Fellow protester Jan Groen, 42, denounced Prime Minister Justin Trudeau’s decision earlier this week to impose a state of emergency, calling it “a little overreacted perhaps to think we are terrorists”.

In a statement, Ottawa Interim Police Chief Steve Bell said a “systematic and well-resourced plan” would be implemented over the coming days “to restore the entire downtown core and every occupied space.”

“Some of the methods that we are legally able and willing to use are not what we are used to seeing in Ottawa,” he said. “But we’re willing to use it…to restore order.”

Meanwhile, Montana Governor Greg Gianforte asked Canadian and US leaders in a letter signed by 16 US governors – all members of the Republican Party – to exempt truck drivers from vaccinations and quarantine requirements when crossing the Canada-US border.

They were joined by Alberta Premier Jason Kenney and Saskatchewan Premier Scott Moe, who supported the truckers’ caravan.

“The timing of your decision to end vaccine and quarantine waivers was no worse, as North America already faces serious supply chain constraints,” read the letter to US President Joe Biden and Trudeau.

“These restrictions, combined with increased inflation, are placing significant burdens on residents of Canada and the United States.”

‘It’s time for this to end’ Unable to expel protesters, Trudeau this week invoked emergency law, which gives the government sweeping new powers to end demonstrations due to Covid restrictions.
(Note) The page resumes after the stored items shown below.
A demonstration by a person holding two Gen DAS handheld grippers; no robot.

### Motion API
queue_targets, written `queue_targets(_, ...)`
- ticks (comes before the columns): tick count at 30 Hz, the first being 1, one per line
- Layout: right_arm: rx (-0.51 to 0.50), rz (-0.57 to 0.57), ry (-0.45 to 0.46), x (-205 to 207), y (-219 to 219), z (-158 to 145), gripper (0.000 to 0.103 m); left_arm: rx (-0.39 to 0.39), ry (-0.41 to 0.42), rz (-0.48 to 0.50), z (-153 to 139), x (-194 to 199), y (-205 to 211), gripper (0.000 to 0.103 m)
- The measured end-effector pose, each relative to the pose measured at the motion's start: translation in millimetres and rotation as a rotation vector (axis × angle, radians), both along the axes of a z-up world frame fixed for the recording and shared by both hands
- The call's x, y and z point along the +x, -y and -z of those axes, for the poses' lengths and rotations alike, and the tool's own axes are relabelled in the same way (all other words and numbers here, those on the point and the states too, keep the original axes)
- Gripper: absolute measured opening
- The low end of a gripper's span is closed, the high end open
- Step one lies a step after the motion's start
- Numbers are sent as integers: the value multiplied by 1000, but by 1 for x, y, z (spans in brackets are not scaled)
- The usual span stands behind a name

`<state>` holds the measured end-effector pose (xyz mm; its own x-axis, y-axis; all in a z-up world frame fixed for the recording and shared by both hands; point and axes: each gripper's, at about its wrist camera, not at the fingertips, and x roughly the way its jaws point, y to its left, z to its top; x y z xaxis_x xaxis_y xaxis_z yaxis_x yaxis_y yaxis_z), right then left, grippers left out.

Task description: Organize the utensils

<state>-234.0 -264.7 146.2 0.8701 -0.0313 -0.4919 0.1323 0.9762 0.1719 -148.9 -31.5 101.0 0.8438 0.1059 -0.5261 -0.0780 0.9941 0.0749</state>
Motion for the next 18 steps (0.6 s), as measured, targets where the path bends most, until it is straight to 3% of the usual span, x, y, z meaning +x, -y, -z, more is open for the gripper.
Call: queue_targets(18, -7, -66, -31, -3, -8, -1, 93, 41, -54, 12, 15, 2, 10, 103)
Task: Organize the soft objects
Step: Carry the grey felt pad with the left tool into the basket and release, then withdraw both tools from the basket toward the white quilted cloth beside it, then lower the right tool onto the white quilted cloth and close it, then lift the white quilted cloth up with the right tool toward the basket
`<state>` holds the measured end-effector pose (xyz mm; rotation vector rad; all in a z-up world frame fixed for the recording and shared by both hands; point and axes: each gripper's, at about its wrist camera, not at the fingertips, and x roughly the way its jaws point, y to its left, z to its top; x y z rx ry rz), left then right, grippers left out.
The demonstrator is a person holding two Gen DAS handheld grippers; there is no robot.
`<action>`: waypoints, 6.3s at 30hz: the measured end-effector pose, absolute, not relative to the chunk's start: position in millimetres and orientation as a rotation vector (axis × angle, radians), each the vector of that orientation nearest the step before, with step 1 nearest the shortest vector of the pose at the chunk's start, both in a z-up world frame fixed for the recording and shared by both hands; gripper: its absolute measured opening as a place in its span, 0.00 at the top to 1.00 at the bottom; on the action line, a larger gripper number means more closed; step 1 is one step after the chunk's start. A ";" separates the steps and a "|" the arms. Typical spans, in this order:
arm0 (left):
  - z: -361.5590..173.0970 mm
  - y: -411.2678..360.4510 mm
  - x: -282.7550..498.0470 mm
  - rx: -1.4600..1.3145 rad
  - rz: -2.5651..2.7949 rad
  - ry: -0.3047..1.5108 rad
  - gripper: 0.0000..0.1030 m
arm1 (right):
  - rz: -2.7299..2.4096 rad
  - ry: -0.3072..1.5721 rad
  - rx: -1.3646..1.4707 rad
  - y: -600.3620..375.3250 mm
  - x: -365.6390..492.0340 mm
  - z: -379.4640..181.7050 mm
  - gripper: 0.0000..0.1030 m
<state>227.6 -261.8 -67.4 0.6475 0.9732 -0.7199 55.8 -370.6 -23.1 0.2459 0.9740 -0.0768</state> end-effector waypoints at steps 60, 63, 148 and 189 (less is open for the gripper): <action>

This move was only the second time in Canadian history that such emergency powers were invoked in peacetime.

Trudeau told reporters on Wednesday that with police now getting help from various other law enforcement units, they should be “able to start their own procedures.”

“It is time for this thing to end,” he said, adding that it was up to “the police to decide when and how.”

The so-called “freedom caravan” began with truck drivers protesting mandatory Covid vaccines to cross the US border, but its demands have since grown to include an end to all pandemic sanitary rules and, for many, a broader anti-establishment agenda.

At its height, the movement also involved a blockade of half a dozen border crossings—including a major trade route across the Ambassador Bridge between Windsor, Ontario and Detroit, Michigan.

Forty-six protesters have been arrested and 37 cars seized during police operations on the Ontario and Michigan borders, and in Coats, Alberta, four people are charged with conspiring to kill police officers. They were among 13 arrested with a cache of weapons including rifles, pistols, body armor and ammunition.

On Wednesday, Public Safety Minister Marco Mendicino said the last closed crossing – between Manitoba and the US state of North Dakota – had reopened.

As protest organizers at a press conference continued to encourage supporters to come to the capital, Mendicino said, “Don’t do it. At best, the townspeople have made clear that this is not the time, and at worst, you may associate yourself with dangerous criminal activity.”

He said the protests were “not related to vaccines.”

Instead, he described the core protesters as “a small number of individuals of steely resolve, motivated by an extremist ideology seeking to overthrow the current government.”